Politik : Kommunen kontern: Wir kümmern uns um Kinder

Interessenverbände empört über Kritik von BA-Chef Weise in Sachen Kita-Plätze für Alleinerziehende

Antje Sirleschtov

Berlin - Die Interessenverbände der deutschen Städte und Kommunen haben Mahnungen der großen Koalition, aber auch der Nürnberger Bundesagentur für Arbeit (BA) zurückgewiesen, sie engagierten sich nicht genug für die Schaffung von Kinderbetreuungseinrichtungen. Der Hauptgeschäftsführer des Städtetages, Stephan Articus, sagte dem Tagesspiegel, „wenn es überhaupt einen Alleinerziehenden mit Kind unter drei Jahren in den deutschen Städten gibt, der wegen einer fehlenden Ganztagsbetreuung keinen Job annehmen kann, dann ist das ein absoluter Einzelfall“.

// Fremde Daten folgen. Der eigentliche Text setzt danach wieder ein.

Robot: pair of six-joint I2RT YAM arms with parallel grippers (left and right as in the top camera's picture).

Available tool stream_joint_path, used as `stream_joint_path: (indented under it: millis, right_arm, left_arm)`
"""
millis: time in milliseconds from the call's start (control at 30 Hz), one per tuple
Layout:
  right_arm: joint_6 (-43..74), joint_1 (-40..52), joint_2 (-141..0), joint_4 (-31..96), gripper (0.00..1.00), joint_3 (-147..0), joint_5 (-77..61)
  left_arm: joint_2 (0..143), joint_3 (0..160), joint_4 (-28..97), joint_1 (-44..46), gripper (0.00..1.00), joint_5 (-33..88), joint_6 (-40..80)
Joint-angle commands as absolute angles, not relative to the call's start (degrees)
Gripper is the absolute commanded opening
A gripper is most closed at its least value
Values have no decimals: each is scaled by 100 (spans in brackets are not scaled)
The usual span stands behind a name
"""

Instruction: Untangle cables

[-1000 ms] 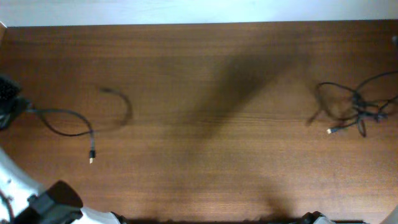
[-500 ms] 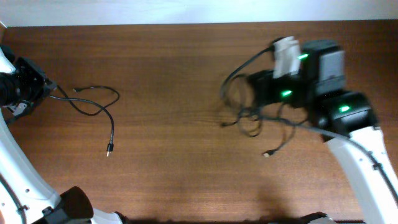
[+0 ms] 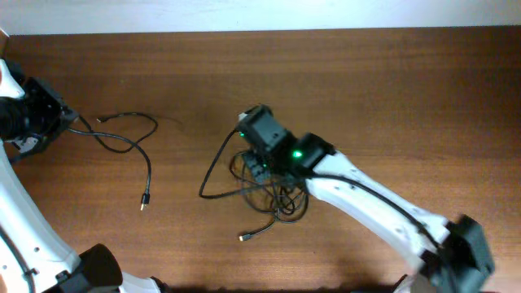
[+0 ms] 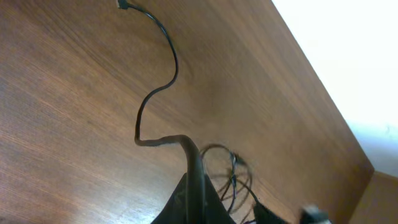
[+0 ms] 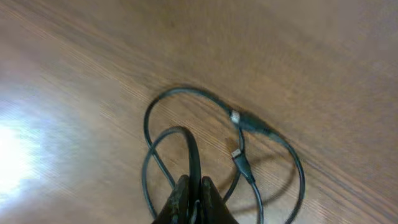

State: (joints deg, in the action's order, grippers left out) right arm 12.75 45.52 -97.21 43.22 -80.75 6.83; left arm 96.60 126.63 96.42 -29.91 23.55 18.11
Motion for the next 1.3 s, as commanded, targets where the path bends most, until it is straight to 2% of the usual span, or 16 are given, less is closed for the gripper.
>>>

Articus reagierte auf Vorwürfe von BA-Vorstandschef Frank-Jürgen Weise vom Wochenende. Weise hatte im Tagesspiegel-Interview kritisiert, dass die Kommunen nur in 680 von 340 Arbeitsgemeinschaften ihren Verpflichtungen aus den Hartz-Gesetzen nachkommen würden. Danach sollten die Kommunen in die Arbeitsgemeinschaften ihre Leistungen für Drogen- und Schuldnerberatung, aber auch Vermittlung von Kindergartenplätzen einbringen, damit Arbeitslosen rasch Kita-Plätze und Jobs vermittelt werden können. Weise wies darauf hin, dass es 620 000 Alleinerziehende gebe, die zum Teil keinen Job annehmen könnten, weil sich niemand um die Kinder kümmert.

Der Städtetags-Geschäftsführer Articus hielt Weise entgegen, dass es insgesamt 240 000 Ganztagsbetreuungsplätze für Kinder unter drei Jahre gibt. Dem stünden 155 000 alleinerziehende Hartz-IV-Empfänger mit kleinen Kindern gegenüber, weshalb jedem Alleinerziehenden mit Kind ein Platz zur Verfügung stünde. Die alleinerziehenden Arbeitslosen mit Ganztagsplätzen zu versorgen, habe „absolute Priorität“, sagte Articus. Für die deutschen Städte stehe es grundsätzlich „ganz oben auf der Prioritätenliste“, Betreuungsplätze für Kinder zu schaffen. Allein in den letzten zwölf Monaten seien 43 000 neue Plätze für unter Dreijährige hinzugekommen. Zur Beschleunigung des Prozesses forderte der Städtetags-Chef Bund und Länder auf, gemeinsam mit den Kommunen über die Finanzierung zu sprechen. Der Präsident des bayerischen Landkreistages, Theo Zellner, warf dem Bund vor, sich finanziell nicht ausreichend um den Ausbau der Kinderbetreuung zu kümmern.

Die Grünen-Politikerin Krista Sager forderte die große Koalition erneut auf, sich „endlich konsequent“ mit der Neuausrichtung des Ehegattensplittings zu beschäftigen, damit mehr Geld für den Ausbau von Betreuungsplätzen zur Verfügung stehe. Mit dem Modell der Grünen könnten fünf Milliarden Euro umgeschichtet und mehr als 300 000 neue Kitaplätze geschaffen werden. Einen ähnlichen Vorschlag machten am Montag neun Verbände, darunter Pro Familia. Auch sie forderten die Regierung auf, das Ehegattensplitting zu verändern.

Beide Koalitionsparteien, Union und SPD, wollen bis Anfang 2007 sämtliche familienpolitischen Leistungen auf den Prüfstand stellen. Im Gespräch ist dabei auch, das Kindergeld nicht, wie vorgesehen, 2008 zu erhöhen, sondern stattdessen mehr und kostenlose Betreuungsplätze für Kinder einzurichten.